The decision matrix — pick one

The compressed heuristic, in order of decision weight:

  • Voice or interactive chat with sub-second TTFT? Groq. If your model is not in their catalogue, Fireworks.
  • Long-form generation where output length dominates? Cerebras. Use the free tier first to validate the shape.
  • High-volume batch or RAG where cost per token dominates? DeepInfra. Together when committed-volume discounting closes the gap.
  • Fine-tuning loop on open weights? Together or Fireworks. Together for cost at scale, Fireworks for developer experience.
  • Need the widest open-weight catalogue and the cheapest per-token? DeepInfra by default.
  • Regulated workload with hard data-residency requirements? None of the above on their own; design for hybrid from day one.

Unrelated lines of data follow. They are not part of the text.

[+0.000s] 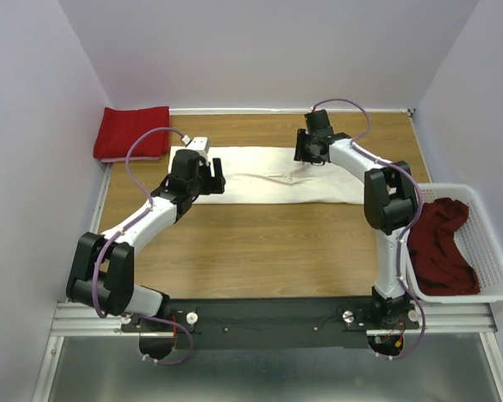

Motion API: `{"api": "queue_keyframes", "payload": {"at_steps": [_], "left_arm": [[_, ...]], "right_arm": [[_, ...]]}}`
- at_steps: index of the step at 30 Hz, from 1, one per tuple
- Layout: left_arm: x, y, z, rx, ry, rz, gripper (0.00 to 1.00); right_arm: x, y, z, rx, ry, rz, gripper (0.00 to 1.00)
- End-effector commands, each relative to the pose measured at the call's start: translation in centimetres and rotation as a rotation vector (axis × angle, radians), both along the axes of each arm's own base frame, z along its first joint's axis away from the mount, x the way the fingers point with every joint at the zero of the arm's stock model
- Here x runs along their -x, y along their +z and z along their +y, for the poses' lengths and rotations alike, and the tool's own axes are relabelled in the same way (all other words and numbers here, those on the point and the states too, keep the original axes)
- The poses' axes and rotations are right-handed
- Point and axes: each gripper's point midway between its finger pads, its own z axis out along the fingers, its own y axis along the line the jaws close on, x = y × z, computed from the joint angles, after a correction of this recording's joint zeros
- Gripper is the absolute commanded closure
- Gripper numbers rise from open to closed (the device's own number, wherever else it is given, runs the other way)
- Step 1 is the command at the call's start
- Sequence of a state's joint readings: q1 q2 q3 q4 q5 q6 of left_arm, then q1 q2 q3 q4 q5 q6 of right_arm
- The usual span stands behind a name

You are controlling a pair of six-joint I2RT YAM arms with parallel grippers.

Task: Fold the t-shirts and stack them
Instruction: Fold the tshirt

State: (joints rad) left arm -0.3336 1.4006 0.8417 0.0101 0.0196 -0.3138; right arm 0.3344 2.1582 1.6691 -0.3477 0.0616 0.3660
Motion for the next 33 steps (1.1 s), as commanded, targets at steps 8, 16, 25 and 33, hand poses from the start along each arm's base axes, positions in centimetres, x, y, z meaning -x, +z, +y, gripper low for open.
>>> {"api": "queue_keyframes", "payload": {"at_steps": [8, 16, 25, 33], "left_arm": [[-0.2, -0.3, 0.0, -0.026, -0.010, -0.011, 0.21], [-0.2, 0.4, 0.0, -0.020, -0.008, -0.026, 0.21], [-0.1, 1.0, -0.1, -0.008, -0.012, -0.040, 0.21], [0.0, 1.1, -0.2, -0.003, -0.017, -0.040, 0.21]], "right_arm": [[2.0, -2.7, -0.7, 0.083, -0.038, 0.127, 0.56], [1.0, 1.3, -1.7, 0.098, -0.104, 0.035, 0.88], [3.5, 3.2, -2.7, 0.003, -0.239, -0.018, 0.99], [6.7, 1.2, -3.3, -0.176, -0.374, -0.065, 0.87]]}}
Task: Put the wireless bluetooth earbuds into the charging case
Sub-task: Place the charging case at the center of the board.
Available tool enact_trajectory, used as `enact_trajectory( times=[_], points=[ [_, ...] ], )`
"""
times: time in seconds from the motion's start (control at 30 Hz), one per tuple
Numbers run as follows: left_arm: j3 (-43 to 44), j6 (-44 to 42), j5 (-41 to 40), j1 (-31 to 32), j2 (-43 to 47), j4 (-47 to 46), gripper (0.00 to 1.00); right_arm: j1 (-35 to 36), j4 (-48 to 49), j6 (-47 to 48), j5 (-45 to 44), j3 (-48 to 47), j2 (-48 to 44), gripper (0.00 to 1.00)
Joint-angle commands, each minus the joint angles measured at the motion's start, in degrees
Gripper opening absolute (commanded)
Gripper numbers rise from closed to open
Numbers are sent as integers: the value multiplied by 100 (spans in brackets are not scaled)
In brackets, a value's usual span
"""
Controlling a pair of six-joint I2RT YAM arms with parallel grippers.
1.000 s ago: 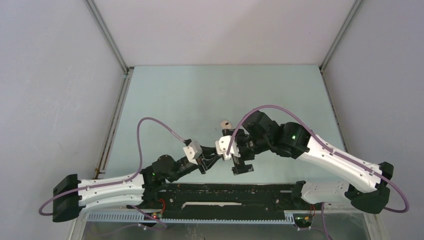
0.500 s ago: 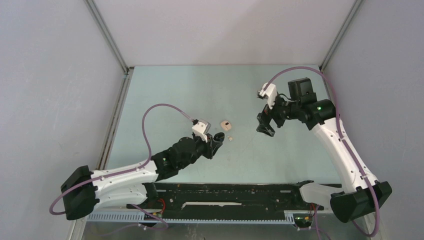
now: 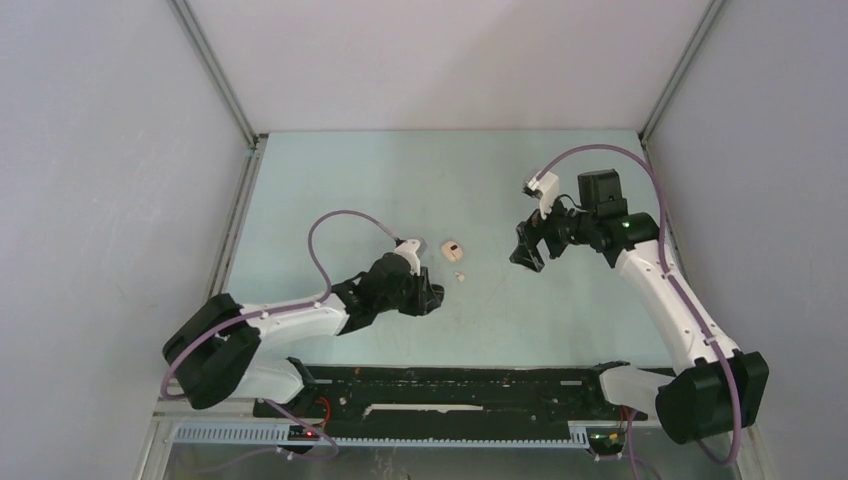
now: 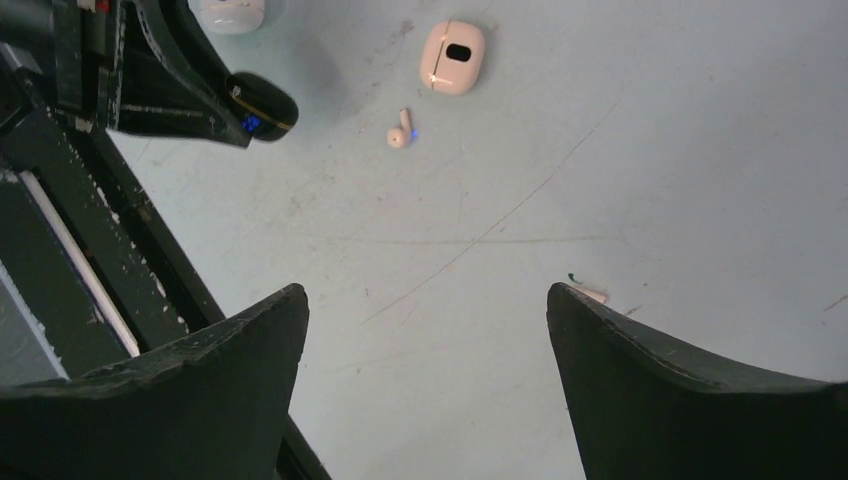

Whichever you pick, build your code against your own thin client interface rather than directly against the vendor's SDK. All five expose OpenAI-compatible endpoints, which makes a one-line base URL switch genuinely possible — but only if your domain code has not absorbed any vendor-specific assumptions. The inference market is moving fast; the team that can move workloads between vendors in an afternoon will compound far ahead of the team that cannot.

Primary sources for this piece: deepinfra.com/pricing, groq.com, cerebras.ai, together.ai, and fireworks.ai.